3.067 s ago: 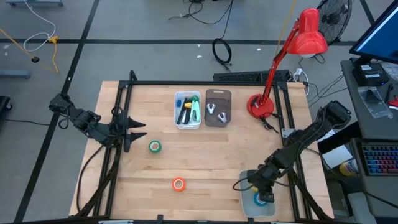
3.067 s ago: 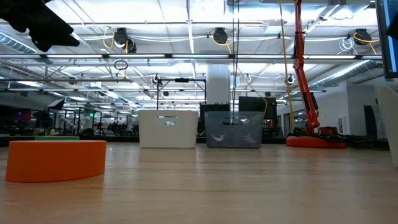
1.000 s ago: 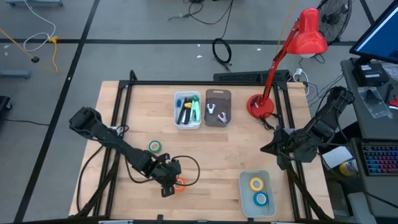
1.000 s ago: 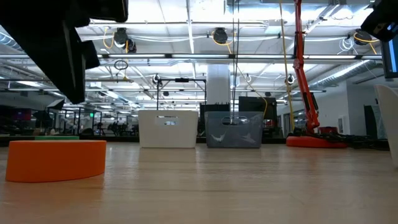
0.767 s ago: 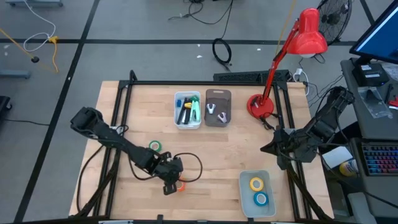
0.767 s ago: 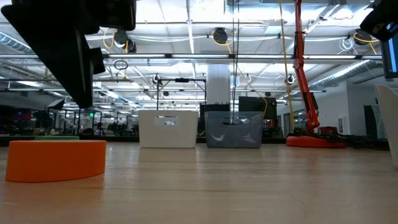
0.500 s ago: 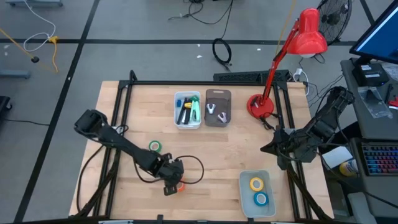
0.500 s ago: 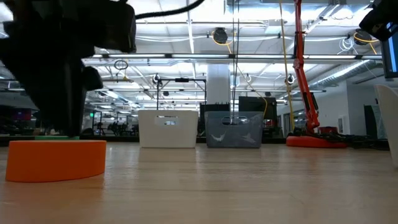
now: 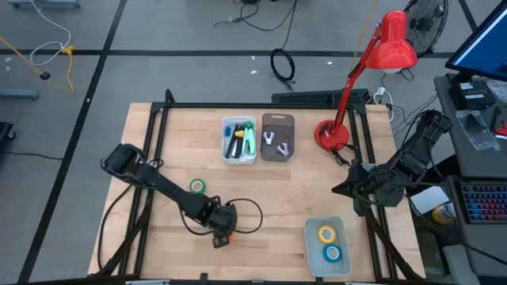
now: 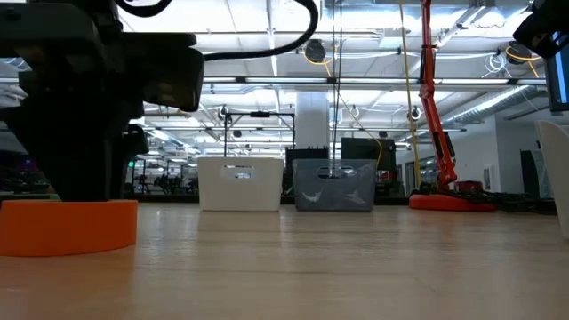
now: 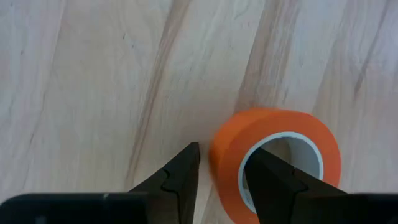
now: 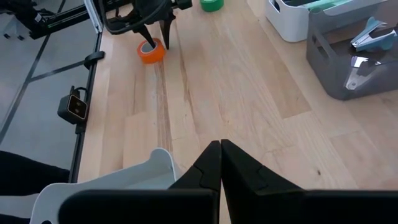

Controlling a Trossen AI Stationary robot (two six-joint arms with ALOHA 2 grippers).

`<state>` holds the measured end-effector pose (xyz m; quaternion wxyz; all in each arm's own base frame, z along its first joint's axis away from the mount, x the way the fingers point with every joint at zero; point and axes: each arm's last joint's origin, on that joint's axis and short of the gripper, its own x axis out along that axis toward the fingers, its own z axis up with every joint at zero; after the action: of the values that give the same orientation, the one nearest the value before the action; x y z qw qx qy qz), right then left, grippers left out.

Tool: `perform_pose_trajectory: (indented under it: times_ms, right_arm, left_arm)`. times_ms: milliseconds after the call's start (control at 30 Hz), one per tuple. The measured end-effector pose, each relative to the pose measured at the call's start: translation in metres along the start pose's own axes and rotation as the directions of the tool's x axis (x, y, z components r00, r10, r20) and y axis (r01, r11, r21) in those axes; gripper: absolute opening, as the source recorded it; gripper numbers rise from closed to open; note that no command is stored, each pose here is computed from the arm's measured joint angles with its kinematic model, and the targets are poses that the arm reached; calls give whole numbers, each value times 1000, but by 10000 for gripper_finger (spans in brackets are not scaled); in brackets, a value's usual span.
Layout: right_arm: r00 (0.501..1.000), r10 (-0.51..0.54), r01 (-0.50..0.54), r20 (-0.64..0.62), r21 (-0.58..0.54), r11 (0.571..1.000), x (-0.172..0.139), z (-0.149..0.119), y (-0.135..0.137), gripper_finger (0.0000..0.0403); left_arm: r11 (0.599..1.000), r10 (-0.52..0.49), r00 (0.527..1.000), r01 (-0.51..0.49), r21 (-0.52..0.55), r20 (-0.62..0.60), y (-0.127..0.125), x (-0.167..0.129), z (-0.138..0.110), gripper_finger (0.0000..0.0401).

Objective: Pick and place Stapler, Stapler remover, tape
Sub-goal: Put the orange tape into the gray bin

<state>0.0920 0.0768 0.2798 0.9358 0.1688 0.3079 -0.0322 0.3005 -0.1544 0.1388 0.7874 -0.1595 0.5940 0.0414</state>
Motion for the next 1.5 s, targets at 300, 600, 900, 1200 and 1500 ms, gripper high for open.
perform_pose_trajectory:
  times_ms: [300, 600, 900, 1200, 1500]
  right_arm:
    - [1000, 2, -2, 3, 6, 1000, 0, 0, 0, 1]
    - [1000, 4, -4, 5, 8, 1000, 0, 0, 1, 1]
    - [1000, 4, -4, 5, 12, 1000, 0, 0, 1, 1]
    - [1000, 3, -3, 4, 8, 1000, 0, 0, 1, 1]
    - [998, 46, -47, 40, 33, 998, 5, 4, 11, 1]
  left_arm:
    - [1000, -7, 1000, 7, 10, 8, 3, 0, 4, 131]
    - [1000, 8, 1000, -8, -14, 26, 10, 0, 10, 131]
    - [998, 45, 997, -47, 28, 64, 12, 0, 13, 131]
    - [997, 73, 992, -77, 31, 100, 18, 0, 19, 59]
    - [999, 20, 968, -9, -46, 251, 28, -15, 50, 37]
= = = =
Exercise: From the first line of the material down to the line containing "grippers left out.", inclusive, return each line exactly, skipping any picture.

Task output:
3.067 s ago: 
3.067 s ago: 
1.000 s ago: 
1.000 s ago: 
0.767 s ago: 
0.767 s ago: 
0.500 s ago: 
0.500 s ago: 
now: 
now: 
now: 
now: 

Controlling a Trossen AI Stationary robot (two six-joint arms with ALOHA 2 grippers).

`<state>` holds the measured end-effector pose (xyz m; quaternion wxyz; all in each arm's own base frame, z along its first joint's axis away from the mount, x the way the fingers point with every joint at zero; point and axes: each arm's last joint's origin, on that joint's axis and short of the gripper, its own x axis out along that axis toward the fingers, its own z axis up with every joint at zero; after the action: of the values that give the same orientation, the one nearest the value before the action; x y z qw qx qy qz), right then left, grippers left out.

Nothing further is required of the output.